Stored data
● ● ● ● ● ● ●

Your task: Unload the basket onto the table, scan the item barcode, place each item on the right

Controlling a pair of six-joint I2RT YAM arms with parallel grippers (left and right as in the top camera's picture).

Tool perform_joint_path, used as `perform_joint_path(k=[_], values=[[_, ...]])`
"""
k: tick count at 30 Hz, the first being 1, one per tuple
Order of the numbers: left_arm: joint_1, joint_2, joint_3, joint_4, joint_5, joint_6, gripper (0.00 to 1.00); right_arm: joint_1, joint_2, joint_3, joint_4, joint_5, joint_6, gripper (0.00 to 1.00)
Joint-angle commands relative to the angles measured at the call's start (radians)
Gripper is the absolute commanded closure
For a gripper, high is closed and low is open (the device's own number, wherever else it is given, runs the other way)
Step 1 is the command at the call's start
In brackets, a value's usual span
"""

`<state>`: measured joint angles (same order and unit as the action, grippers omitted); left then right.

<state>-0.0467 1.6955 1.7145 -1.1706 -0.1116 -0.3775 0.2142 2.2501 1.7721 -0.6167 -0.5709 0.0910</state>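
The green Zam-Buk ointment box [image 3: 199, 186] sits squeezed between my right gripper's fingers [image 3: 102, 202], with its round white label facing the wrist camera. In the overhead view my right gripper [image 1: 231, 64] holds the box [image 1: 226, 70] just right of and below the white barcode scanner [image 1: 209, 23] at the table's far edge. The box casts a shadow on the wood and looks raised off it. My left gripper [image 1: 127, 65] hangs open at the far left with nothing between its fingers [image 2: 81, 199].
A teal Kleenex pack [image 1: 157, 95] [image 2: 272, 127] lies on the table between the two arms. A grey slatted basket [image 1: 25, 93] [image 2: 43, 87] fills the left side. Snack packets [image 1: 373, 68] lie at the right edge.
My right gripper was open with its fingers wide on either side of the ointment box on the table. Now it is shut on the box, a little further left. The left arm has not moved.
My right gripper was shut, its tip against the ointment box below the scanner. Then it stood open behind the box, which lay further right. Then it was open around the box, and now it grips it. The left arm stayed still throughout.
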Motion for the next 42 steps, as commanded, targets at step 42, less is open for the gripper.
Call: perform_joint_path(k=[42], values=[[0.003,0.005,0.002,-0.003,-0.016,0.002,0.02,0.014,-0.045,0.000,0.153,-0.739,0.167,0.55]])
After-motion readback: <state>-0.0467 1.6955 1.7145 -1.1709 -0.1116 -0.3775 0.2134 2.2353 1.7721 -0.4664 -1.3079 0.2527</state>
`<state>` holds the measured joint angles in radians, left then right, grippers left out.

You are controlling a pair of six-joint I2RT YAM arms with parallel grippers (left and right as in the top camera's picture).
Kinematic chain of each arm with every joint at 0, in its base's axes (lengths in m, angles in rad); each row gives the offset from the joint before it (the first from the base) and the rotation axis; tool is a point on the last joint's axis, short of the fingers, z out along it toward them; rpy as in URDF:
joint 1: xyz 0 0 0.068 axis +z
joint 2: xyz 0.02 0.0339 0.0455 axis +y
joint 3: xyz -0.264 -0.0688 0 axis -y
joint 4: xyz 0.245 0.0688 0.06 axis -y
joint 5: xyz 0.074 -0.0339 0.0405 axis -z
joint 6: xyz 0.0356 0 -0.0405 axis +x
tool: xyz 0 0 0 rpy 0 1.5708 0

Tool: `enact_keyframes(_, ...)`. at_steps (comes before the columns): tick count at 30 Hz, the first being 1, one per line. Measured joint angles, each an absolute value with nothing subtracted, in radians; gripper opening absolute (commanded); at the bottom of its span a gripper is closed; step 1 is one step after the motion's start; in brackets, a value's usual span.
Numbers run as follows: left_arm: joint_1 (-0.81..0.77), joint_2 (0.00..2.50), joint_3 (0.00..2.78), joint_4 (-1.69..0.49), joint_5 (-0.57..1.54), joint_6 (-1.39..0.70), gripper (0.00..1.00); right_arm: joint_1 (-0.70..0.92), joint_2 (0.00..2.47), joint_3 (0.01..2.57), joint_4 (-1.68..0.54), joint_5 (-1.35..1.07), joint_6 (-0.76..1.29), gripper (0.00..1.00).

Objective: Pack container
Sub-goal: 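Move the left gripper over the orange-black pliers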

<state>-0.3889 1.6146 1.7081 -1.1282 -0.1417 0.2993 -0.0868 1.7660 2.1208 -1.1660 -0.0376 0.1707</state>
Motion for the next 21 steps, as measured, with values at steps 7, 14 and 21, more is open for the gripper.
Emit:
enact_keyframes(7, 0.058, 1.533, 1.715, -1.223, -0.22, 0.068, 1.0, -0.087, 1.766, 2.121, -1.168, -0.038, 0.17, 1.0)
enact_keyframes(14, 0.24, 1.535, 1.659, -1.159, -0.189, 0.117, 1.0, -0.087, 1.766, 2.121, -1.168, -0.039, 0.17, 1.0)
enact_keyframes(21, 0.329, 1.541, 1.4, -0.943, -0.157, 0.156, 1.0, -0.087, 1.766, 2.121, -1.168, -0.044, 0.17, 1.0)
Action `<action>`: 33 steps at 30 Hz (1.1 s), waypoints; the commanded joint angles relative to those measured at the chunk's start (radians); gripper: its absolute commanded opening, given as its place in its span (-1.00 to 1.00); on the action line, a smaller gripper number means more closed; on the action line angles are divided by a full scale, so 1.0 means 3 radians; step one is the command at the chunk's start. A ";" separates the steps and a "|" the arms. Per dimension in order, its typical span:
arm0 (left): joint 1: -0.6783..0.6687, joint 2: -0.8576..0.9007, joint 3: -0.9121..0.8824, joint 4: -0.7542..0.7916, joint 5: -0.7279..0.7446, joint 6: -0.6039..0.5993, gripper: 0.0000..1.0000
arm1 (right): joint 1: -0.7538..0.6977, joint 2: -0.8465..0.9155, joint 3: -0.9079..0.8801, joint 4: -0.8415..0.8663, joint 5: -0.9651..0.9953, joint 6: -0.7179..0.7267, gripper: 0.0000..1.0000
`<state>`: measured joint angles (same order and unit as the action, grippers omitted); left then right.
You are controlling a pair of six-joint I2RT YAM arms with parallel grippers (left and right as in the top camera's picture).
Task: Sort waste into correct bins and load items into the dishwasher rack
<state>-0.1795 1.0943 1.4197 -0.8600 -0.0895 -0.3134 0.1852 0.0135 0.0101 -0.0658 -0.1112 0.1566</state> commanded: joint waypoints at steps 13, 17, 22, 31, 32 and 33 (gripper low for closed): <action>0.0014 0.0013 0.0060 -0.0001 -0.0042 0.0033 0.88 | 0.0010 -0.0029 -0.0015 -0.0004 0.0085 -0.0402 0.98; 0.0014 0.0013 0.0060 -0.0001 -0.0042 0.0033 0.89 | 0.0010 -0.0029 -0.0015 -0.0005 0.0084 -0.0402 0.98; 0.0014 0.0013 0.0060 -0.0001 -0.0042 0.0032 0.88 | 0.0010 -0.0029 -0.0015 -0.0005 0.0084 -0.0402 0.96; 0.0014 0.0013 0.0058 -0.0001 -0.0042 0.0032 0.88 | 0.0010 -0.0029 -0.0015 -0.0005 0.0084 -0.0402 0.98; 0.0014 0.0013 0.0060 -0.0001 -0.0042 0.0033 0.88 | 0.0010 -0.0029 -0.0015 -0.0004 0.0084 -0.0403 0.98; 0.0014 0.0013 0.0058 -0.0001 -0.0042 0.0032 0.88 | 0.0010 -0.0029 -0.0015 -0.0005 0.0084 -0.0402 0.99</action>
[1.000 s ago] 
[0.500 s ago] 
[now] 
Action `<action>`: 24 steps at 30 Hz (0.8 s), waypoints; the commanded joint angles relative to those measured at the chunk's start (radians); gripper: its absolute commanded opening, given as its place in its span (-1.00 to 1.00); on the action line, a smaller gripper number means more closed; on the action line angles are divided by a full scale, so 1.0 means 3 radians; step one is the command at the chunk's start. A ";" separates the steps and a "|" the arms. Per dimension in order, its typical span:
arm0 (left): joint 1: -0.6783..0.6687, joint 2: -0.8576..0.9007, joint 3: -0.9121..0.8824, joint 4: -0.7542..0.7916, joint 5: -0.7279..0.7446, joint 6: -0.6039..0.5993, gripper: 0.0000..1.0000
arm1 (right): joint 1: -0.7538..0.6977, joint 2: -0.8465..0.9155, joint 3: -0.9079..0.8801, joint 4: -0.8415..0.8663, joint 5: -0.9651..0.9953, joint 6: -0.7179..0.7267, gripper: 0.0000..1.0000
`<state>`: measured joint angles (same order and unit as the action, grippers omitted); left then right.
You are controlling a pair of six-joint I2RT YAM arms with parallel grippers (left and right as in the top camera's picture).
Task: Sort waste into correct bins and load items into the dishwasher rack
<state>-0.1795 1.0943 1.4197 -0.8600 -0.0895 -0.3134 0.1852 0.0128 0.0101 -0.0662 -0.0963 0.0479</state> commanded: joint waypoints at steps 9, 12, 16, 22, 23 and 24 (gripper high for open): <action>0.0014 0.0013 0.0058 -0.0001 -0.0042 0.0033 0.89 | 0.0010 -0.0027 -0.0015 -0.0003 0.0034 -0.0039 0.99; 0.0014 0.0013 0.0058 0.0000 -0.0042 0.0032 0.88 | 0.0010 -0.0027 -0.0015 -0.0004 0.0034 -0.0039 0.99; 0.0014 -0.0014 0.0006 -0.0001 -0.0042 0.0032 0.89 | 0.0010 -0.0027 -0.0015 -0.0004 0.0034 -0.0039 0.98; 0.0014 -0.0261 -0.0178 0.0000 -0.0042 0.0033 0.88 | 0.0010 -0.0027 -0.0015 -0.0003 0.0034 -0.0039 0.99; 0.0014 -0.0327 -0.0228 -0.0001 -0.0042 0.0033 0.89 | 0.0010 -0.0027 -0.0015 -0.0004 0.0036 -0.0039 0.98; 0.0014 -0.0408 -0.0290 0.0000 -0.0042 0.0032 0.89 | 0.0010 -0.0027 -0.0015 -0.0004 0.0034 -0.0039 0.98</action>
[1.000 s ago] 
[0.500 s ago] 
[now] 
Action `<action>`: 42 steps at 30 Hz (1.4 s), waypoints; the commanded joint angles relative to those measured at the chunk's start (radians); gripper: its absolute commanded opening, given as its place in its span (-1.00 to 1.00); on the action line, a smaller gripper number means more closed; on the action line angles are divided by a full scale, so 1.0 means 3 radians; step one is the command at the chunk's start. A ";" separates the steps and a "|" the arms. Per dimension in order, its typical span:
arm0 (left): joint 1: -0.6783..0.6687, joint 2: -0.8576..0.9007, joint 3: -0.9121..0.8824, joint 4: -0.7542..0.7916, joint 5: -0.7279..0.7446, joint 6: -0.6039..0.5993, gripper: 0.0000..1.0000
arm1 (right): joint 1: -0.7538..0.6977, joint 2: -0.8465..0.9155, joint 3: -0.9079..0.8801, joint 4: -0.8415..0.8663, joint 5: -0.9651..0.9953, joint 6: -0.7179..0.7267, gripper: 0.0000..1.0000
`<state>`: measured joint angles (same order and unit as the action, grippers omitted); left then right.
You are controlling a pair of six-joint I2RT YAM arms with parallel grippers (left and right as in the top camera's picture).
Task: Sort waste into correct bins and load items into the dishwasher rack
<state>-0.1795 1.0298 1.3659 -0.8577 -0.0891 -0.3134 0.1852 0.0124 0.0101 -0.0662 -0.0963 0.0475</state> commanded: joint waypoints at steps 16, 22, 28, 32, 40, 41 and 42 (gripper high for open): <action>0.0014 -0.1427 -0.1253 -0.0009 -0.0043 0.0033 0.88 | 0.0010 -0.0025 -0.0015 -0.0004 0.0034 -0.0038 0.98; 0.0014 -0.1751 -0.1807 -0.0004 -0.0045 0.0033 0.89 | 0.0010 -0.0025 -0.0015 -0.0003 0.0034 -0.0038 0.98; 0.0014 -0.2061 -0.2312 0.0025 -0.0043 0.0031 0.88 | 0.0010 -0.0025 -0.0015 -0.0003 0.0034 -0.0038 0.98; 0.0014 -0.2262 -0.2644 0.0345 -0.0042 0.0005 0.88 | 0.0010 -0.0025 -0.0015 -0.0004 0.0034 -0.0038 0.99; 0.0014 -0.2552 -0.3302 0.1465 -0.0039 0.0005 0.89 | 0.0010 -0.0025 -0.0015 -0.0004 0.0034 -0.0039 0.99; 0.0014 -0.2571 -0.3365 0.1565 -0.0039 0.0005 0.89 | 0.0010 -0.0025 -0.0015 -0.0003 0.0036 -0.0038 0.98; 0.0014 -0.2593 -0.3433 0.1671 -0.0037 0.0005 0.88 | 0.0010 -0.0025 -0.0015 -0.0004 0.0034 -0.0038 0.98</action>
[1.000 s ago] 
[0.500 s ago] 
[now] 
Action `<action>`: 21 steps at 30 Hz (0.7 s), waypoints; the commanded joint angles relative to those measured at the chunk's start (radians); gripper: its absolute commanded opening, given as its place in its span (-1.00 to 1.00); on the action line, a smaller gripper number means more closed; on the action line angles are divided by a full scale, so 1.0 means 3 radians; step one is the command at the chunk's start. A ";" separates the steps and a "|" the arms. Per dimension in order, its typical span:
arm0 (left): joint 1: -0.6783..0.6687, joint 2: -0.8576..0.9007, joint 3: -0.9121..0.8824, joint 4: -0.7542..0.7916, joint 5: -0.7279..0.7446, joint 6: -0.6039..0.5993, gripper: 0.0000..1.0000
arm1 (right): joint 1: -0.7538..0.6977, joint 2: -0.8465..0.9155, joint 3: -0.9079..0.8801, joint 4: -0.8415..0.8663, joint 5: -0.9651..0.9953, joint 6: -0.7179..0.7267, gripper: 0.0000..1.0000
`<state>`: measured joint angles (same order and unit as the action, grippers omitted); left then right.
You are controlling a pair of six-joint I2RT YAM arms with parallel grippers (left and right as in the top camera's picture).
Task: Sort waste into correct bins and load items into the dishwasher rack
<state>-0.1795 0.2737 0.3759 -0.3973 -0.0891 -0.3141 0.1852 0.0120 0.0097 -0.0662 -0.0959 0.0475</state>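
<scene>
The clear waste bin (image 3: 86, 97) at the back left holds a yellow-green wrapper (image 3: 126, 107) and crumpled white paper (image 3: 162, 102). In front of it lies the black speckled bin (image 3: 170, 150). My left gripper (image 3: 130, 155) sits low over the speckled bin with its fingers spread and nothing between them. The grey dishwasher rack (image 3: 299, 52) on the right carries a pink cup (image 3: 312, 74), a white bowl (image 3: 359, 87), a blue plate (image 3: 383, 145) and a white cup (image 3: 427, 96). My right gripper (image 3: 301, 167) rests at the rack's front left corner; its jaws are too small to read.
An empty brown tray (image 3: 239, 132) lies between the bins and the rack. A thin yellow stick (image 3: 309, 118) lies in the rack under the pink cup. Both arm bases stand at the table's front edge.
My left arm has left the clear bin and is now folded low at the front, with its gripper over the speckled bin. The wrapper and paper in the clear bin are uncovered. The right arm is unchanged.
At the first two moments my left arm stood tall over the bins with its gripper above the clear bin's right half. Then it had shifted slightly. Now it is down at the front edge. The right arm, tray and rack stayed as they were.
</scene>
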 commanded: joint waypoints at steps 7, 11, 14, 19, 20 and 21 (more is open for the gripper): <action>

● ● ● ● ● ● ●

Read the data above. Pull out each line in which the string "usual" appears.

ANSWER TO THIS PROBLEM
In brackets, a value's usual span
Tool: `enact_keyframes(_, ...)`. at_steps (comes before the columns): tick count at 30 Hz, the first being 1, one per line. Measured joint angles, each an absolute value with nothing subtracted, in radians; gripper opening absolute (commanded); at the bottom of its span a gripper is closed; step 1 is one step after the motion's start; in brackets, a value's usual span.

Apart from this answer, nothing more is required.